↓↓↓

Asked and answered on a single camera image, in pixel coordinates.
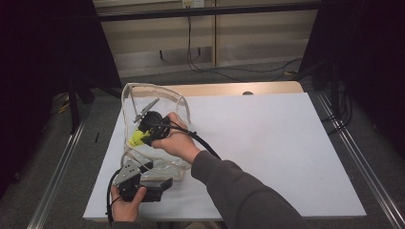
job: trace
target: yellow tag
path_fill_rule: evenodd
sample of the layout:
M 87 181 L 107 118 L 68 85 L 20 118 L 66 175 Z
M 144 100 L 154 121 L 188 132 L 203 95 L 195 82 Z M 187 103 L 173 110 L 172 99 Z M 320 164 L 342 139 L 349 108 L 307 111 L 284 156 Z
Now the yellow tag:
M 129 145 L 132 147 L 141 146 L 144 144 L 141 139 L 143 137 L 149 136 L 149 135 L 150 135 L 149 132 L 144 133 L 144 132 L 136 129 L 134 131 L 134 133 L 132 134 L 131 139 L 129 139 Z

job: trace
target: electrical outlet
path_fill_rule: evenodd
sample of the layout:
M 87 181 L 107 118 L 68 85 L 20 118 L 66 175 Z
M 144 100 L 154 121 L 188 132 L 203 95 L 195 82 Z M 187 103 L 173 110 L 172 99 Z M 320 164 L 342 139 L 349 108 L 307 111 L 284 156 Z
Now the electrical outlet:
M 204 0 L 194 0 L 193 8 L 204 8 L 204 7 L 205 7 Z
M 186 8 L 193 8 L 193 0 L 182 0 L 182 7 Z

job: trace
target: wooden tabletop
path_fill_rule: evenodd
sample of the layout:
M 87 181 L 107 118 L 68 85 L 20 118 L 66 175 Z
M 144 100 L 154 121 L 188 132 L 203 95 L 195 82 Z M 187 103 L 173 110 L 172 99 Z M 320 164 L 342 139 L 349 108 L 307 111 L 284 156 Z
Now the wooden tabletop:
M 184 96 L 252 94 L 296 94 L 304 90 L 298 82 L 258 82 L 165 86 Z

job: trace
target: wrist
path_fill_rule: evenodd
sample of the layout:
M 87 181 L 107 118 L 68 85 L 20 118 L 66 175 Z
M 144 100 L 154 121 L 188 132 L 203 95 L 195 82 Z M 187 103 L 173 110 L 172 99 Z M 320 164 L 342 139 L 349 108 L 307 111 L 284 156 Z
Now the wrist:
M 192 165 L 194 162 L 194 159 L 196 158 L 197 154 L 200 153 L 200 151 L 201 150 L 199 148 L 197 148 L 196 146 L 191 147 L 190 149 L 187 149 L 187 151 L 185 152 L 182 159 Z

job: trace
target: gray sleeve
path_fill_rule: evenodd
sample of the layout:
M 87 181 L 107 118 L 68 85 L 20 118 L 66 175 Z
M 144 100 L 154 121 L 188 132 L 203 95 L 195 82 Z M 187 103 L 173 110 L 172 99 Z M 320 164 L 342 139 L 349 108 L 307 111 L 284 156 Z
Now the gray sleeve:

↑↑↑

INSTRUCTIONS TO FOLLOW
Produce the entries above once more, exactly as given, with each picture left out.

TASK RESULT
Asked and answered on a single camera image, in pixel coordinates.
job: trace
target: yellow tag
path_fill_rule: evenodd
sample of the layout:
M 87 181 L 107 118 L 68 85 L 20 118 L 66 175 Z
M 144 100 L 154 121 L 188 132 L 203 95 L 195 82 Z M 187 103 L 173 110 L 172 99 Z M 320 164 L 342 139 L 349 108 L 307 111 L 284 156 Z
Now the yellow tag:
M 129 145 L 132 147 L 141 146 L 144 144 L 141 139 L 143 137 L 149 136 L 149 135 L 150 135 L 149 132 L 144 133 L 144 132 L 136 129 L 134 131 L 134 133 L 132 134 L 131 139 L 129 139 Z

job: trace
target: electrical outlet
path_fill_rule: evenodd
sample of the layout:
M 87 181 L 107 118 L 68 85 L 20 118 L 66 175 Z
M 144 100 L 154 121 L 188 132 L 203 95 L 195 82 Z M 187 103 L 173 110 L 172 99 Z M 320 164 L 342 139 L 349 108 L 307 111 L 284 156 Z
Now the electrical outlet:
M 204 0 L 194 0 L 193 8 L 204 8 L 204 7 L 205 7 Z
M 186 8 L 193 8 L 193 0 L 182 0 L 182 7 Z

job: trace
target: wooden tabletop
path_fill_rule: evenodd
sample of the layout:
M 87 181 L 107 118 L 68 85 L 20 118 L 66 175 Z
M 144 100 L 154 121 L 188 132 L 203 95 L 195 82 Z M 187 103 L 173 110 L 172 99 Z M 320 164 L 342 139 L 349 108 L 307 111 L 284 156 Z
Now the wooden tabletop:
M 184 96 L 252 94 L 296 94 L 304 90 L 298 82 L 258 82 L 165 86 Z

job: trace
target: wrist
path_fill_rule: evenodd
sample of the layout:
M 87 181 L 107 118 L 68 85 L 20 118 L 66 175 Z
M 144 100 L 154 121 L 188 132 L 203 95 L 195 82 Z M 187 103 L 173 110 L 172 99 Z M 320 164 L 342 139 L 349 108 L 307 111 L 284 156 Z
Now the wrist:
M 192 165 L 194 162 L 194 159 L 196 158 L 197 154 L 200 153 L 200 151 L 201 150 L 199 148 L 197 148 L 196 146 L 191 147 L 190 149 L 187 149 L 187 151 L 185 152 L 182 159 Z

job: trace
target: gray sleeve
path_fill_rule: evenodd
sample of the layout:
M 87 181 L 107 118 L 68 85 L 20 118 L 66 175 Z
M 144 100 L 154 121 L 188 132 L 203 95 L 195 82 Z M 187 103 L 173 110 L 172 99 Z M 320 164 L 342 139 L 349 108 L 307 111 L 284 156 Z
Now the gray sleeve:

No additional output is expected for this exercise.